EXERCISE REQUIREMENTS: If a line in the data holds "corner", copy that line out in full.

───── MATERIAL FOR THIS TASK

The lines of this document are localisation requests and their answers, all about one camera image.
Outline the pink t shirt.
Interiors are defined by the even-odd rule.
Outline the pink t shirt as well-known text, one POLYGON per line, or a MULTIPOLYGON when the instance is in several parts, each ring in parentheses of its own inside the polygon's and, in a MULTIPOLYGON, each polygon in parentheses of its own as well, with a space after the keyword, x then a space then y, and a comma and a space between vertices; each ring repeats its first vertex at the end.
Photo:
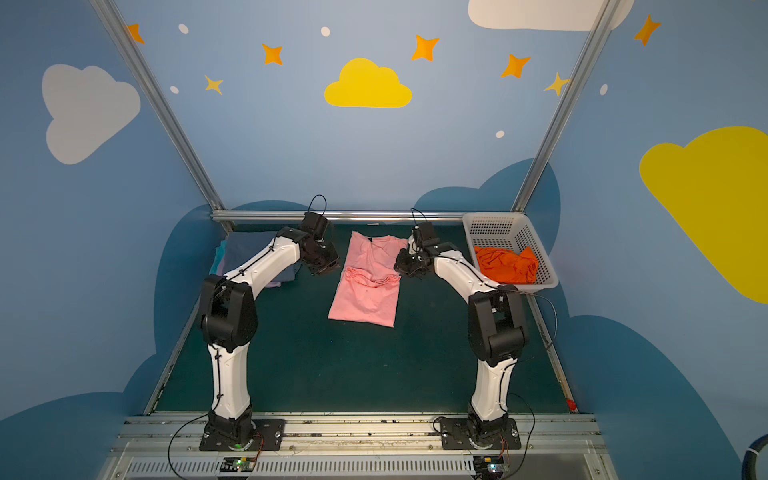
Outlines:
POLYGON ((405 239, 353 231, 328 318, 393 328, 401 280, 394 266, 407 246, 405 239))

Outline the white plastic laundry basket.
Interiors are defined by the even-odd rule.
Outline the white plastic laundry basket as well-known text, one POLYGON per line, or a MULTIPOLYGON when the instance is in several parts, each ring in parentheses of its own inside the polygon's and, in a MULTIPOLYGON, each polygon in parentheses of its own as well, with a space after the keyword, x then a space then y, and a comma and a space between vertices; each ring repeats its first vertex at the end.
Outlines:
POLYGON ((470 212, 462 216, 471 262, 480 269, 478 248, 497 248, 521 255, 530 250, 538 261, 536 279, 515 287, 526 294, 555 288, 559 280, 548 254, 528 217, 519 212, 470 212))

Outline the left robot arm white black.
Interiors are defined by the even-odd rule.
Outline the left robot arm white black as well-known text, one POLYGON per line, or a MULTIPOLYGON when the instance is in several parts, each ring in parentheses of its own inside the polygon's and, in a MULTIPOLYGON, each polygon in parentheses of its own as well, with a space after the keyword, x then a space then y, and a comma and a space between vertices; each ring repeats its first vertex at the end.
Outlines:
POLYGON ((313 275, 339 267, 325 239, 330 221, 308 211, 297 227, 284 227, 258 253, 202 284, 198 325, 212 362, 214 396, 204 438, 221 449, 245 450, 255 438, 247 384, 250 343, 258 328, 256 298, 275 277, 301 262, 313 275))

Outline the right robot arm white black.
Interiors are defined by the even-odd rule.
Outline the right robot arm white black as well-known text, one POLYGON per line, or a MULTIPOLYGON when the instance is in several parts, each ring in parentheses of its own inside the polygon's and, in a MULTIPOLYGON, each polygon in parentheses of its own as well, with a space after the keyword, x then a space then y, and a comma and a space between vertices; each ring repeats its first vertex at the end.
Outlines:
POLYGON ((518 449, 507 398, 512 373, 529 340, 519 290, 483 275, 453 244, 441 241, 430 222, 413 227, 407 246, 397 254, 395 270, 406 277, 435 274, 468 308, 468 341, 478 361, 475 390, 467 418, 456 427, 441 425, 448 446, 518 449))

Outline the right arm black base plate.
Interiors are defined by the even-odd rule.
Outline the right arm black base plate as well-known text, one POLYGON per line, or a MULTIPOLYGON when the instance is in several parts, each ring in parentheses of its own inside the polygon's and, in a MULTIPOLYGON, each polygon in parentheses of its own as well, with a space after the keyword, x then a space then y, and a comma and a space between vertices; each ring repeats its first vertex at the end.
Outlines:
POLYGON ((522 443, 516 422, 509 417, 494 421, 475 418, 437 419, 444 450, 520 450, 522 443))

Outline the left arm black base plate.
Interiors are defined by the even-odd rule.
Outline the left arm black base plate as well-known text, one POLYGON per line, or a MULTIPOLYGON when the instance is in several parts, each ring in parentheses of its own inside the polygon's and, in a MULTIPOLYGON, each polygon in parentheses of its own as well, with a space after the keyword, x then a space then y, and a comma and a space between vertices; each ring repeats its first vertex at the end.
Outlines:
POLYGON ((285 421, 282 419, 223 419, 215 417, 204 428, 200 451, 245 452, 280 449, 285 421))

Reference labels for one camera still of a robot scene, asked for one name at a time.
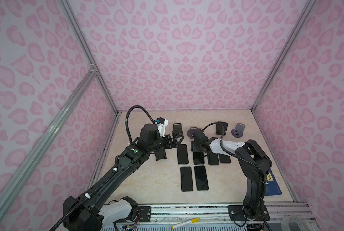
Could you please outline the black phone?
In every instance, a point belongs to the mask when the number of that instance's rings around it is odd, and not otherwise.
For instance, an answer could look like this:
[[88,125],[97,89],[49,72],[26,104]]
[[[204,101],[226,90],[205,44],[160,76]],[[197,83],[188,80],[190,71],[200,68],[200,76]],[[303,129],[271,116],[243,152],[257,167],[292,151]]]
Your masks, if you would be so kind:
[[196,179],[196,188],[198,191],[207,191],[209,190],[208,185],[208,178],[207,178],[207,172],[206,167],[201,166],[194,166],[195,171],[195,179]]
[[177,148],[177,161],[179,165],[185,165],[189,163],[188,150],[186,144],[181,144]]
[[209,164],[209,165],[211,165],[211,166],[217,166],[217,165],[220,164],[218,154],[214,154],[214,153],[207,154],[207,157],[208,157],[208,164]]
[[194,187],[193,187],[191,167],[181,167],[180,176],[181,176],[181,191],[192,192],[194,190]]
[[203,152],[193,152],[194,165],[204,165],[205,157]]

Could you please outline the corner aluminium post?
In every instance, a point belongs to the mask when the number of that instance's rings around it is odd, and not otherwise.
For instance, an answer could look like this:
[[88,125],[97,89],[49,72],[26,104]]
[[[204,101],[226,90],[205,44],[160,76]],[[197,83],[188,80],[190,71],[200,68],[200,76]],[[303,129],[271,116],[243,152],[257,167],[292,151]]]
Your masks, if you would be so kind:
[[79,43],[79,46],[81,47],[85,58],[87,59],[89,65],[91,66],[92,70],[95,72],[96,79],[98,80],[101,90],[105,94],[105,99],[107,100],[108,104],[110,105],[113,113],[117,115],[119,112],[117,108],[115,107],[114,101],[110,95],[110,92],[105,84],[105,81],[103,79],[103,76],[98,68],[98,65],[96,64],[94,60],[94,56],[90,51],[90,47],[86,41],[86,38],[81,30],[81,27],[79,25],[79,22],[73,12],[73,9],[70,5],[70,2],[67,0],[59,0],[57,1],[62,8],[62,11],[67,18],[69,22],[69,26],[71,27],[72,31],[74,32],[74,35]]
[[286,59],[286,56],[289,54],[289,52],[290,52],[293,44],[295,43],[298,35],[300,34],[303,27],[307,23],[307,20],[310,17],[310,15],[312,14],[312,11],[314,10],[316,4],[317,4],[316,0],[306,1],[306,4],[305,4],[302,12],[300,13],[300,16],[298,17],[293,29],[291,30],[288,38],[286,39],[285,44],[284,44],[281,52],[279,53],[278,58],[276,59],[276,61],[274,63],[274,66],[272,67],[271,71],[269,72],[269,75],[268,75],[267,79],[265,80],[265,82],[264,82],[264,84],[263,84],[263,86],[262,86],[262,88],[258,94],[258,97],[254,102],[254,105],[251,108],[252,113],[255,113],[255,111],[259,108],[259,104],[263,100],[266,91],[269,89],[271,82],[275,78],[275,76],[276,76],[278,70],[280,69],[282,63]]

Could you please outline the back right round stand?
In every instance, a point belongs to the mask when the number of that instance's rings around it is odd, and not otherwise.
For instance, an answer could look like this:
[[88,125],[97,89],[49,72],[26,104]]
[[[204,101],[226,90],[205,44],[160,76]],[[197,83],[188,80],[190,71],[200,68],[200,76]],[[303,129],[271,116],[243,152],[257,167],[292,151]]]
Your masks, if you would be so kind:
[[193,133],[195,133],[197,130],[199,130],[199,128],[197,127],[191,127],[188,131],[187,131],[187,135],[190,139],[193,139]]

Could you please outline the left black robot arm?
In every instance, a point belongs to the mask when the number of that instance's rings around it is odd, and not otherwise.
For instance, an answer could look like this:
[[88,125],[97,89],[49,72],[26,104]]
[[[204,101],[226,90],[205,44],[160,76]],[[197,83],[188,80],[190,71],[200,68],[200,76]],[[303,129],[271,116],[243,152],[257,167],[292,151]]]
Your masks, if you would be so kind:
[[57,221],[52,231],[60,225],[69,231],[99,231],[105,217],[100,214],[103,205],[115,190],[131,174],[150,158],[151,153],[177,148],[184,139],[181,128],[174,125],[172,134],[160,134],[162,124],[146,124],[140,136],[130,143],[115,158],[115,163],[97,183],[77,198],[70,196],[63,204],[63,217]]

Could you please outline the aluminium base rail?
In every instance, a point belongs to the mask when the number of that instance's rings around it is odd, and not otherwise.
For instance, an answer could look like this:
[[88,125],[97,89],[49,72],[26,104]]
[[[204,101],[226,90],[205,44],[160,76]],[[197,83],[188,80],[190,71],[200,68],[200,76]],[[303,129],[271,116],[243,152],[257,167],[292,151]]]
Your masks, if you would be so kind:
[[[102,207],[100,231],[318,231],[314,214],[305,203],[270,202],[255,220],[243,216],[242,205],[146,204],[112,201]],[[176,230],[171,226],[189,219],[199,222]]]

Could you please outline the diagonal aluminium frame bar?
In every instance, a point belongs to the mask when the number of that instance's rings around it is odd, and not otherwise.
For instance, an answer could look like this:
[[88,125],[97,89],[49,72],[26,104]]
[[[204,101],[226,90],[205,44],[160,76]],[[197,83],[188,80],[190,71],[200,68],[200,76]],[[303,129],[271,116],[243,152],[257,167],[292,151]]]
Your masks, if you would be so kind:
[[56,136],[66,123],[67,119],[70,117],[71,113],[95,77],[96,71],[90,71],[86,75],[84,80],[79,84],[77,89],[63,105],[62,109],[54,118],[44,135],[39,139],[35,147],[28,154],[25,161],[15,172],[4,190],[0,193],[0,222],[12,206],[16,197],[19,195],[31,174],[38,166],[43,155],[46,154],[52,142],[55,140]]

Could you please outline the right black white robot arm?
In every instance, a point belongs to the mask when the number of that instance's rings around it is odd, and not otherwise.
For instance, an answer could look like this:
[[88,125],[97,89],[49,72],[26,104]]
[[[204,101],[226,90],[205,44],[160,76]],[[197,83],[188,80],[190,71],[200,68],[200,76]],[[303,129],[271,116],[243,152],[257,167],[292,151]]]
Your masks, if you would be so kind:
[[271,159],[255,140],[245,142],[224,141],[221,138],[208,138],[194,134],[198,150],[207,154],[221,154],[238,160],[247,178],[247,191],[243,200],[243,216],[255,220],[264,213],[264,197],[267,188],[267,175],[273,165]]

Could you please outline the back left round stand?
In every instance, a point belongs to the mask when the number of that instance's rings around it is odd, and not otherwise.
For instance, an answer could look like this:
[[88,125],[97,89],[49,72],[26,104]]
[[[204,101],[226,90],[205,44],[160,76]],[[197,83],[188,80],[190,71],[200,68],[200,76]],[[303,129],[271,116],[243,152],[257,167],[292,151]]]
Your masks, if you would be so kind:
[[172,130],[173,137],[183,137],[183,130],[181,123],[174,123]]

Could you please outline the white yellow marker pen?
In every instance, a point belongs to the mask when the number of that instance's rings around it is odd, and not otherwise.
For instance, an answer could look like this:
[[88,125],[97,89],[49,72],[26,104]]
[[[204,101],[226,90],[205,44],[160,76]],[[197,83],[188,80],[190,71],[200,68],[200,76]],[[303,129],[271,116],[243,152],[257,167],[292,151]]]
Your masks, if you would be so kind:
[[178,224],[174,224],[171,226],[171,229],[176,230],[177,228],[180,228],[180,227],[183,227],[186,225],[190,225],[190,224],[194,224],[196,222],[199,222],[199,218],[193,218],[193,219],[189,219],[187,221],[180,222]]

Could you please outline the black folding phone stand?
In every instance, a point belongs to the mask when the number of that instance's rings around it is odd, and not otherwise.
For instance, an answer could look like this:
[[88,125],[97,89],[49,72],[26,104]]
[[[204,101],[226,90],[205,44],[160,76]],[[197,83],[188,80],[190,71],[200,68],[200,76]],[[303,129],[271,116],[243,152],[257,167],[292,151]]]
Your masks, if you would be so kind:
[[215,133],[216,135],[226,135],[226,131],[228,128],[227,122],[218,121],[215,125]]

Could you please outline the blue book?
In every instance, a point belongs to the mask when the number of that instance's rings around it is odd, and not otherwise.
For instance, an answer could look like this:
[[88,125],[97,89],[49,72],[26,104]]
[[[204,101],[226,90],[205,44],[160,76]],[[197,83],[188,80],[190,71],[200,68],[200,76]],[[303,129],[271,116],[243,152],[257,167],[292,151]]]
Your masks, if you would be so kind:
[[267,175],[267,187],[265,196],[277,196],[282,195],[282,191],[278,185],[278,182],[270,169],[270,172]]

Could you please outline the left corner aluminium post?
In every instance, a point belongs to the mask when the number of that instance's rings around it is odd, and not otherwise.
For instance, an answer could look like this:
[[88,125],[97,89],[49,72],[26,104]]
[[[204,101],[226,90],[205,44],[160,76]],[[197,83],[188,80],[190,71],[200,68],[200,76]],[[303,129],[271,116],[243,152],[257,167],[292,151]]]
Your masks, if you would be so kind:
[[73,12],[73,9],[70,5],[70,2],[67,0],[59,0],[57,1],[62,8],[62,11],[67,18],[69,22],[69,26],[71,27],[72,31],[74,32],[74,35],[79,43],[79,46],[81,47],[85,58],[87,59],[89,65],[91,66],[92,70],[95,72],[96,79],[98,80],[101,90],[105,94],[105,99],[107,100],[108,104],[110,105],[113,113],[117,115],[119,112],[117,108],[115,107],[114,101],[110,95],[110,92],[105,84],[105,81],[103,79],[103,76],[98,68],[98,65],[96,64],[94,60],[94,56],[90,51],[90,47],[86,41],[86,38],[81,30],[81,27],[79,25],[79,22]]

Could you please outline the purple phone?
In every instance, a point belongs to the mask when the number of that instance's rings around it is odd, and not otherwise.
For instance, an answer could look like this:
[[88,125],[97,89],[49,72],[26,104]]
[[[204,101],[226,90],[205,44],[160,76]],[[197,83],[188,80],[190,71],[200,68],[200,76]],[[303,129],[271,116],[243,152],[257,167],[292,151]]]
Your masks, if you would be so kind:
[[218,154],[218,156],[219,156],[219,161],[222,164],[230,164],[232,162],[230,156],[227,156],[224,154]]

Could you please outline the grey round phone stand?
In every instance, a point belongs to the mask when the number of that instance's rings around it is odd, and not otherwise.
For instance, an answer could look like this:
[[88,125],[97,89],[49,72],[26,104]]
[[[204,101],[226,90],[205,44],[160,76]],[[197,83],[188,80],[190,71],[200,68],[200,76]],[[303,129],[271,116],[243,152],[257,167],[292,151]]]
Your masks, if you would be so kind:
[[231,134],[235,137],[235,138],[242,138],[244,135],[244,130],[246,128],[245,124],[242,123],[237,123],[235,128],[233,130],[231,130]]

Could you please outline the right corner aluminium post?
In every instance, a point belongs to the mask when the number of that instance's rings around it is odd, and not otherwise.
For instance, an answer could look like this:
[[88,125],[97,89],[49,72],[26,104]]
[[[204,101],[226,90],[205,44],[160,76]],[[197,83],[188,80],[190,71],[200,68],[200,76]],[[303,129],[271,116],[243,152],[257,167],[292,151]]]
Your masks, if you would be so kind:
[[291,30],[288,38],[286,39],[285,44],[284,44],[281,52],[279,53],[278,58],[276,59],[276,61],[274,63],[274,66],[272,67],[271,71],[269,72],[269,75],[268,75],[267,79],[265,80],[265,82],[264,82],[264,84],[263,84],[263,86],[262,86],[262,88],[258,94],[258,97],[254,102],[254,105],[251,108],[252,113],[255,113],[255,111],[259,108],[259,104],[263,100],[266,91],[269,89],[271,82],[275,78],[275,76],[276,76],[278,70],[280,69],[282,63],[286,59],[286,56],[289,54],[289,52],[290,52],[293,44],[295,43],[298,35],[300,34],[303,27],[307,23],[307,20],[310,17],[310,15],[312,14],[312,11],[314,10],[316,4],[317,4],[316,0],[306,1],[306,4],[305,4],[302,12],[300,13],[300,16],[298,17],[293,29]]

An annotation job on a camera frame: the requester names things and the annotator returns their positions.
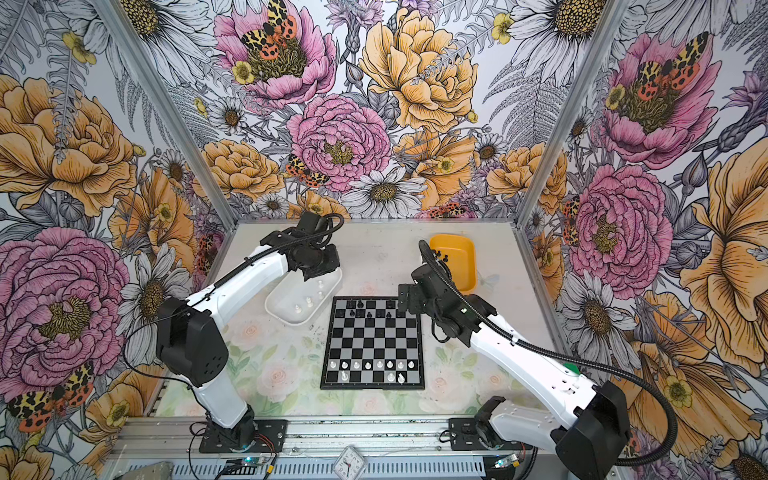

──────────

SOLUTION FOR THIS EXERCISE:
Could you please outline the corner aluminium post?
Could you please outline the left corner aluminium post?
Could you please outline the right corner aluminium post?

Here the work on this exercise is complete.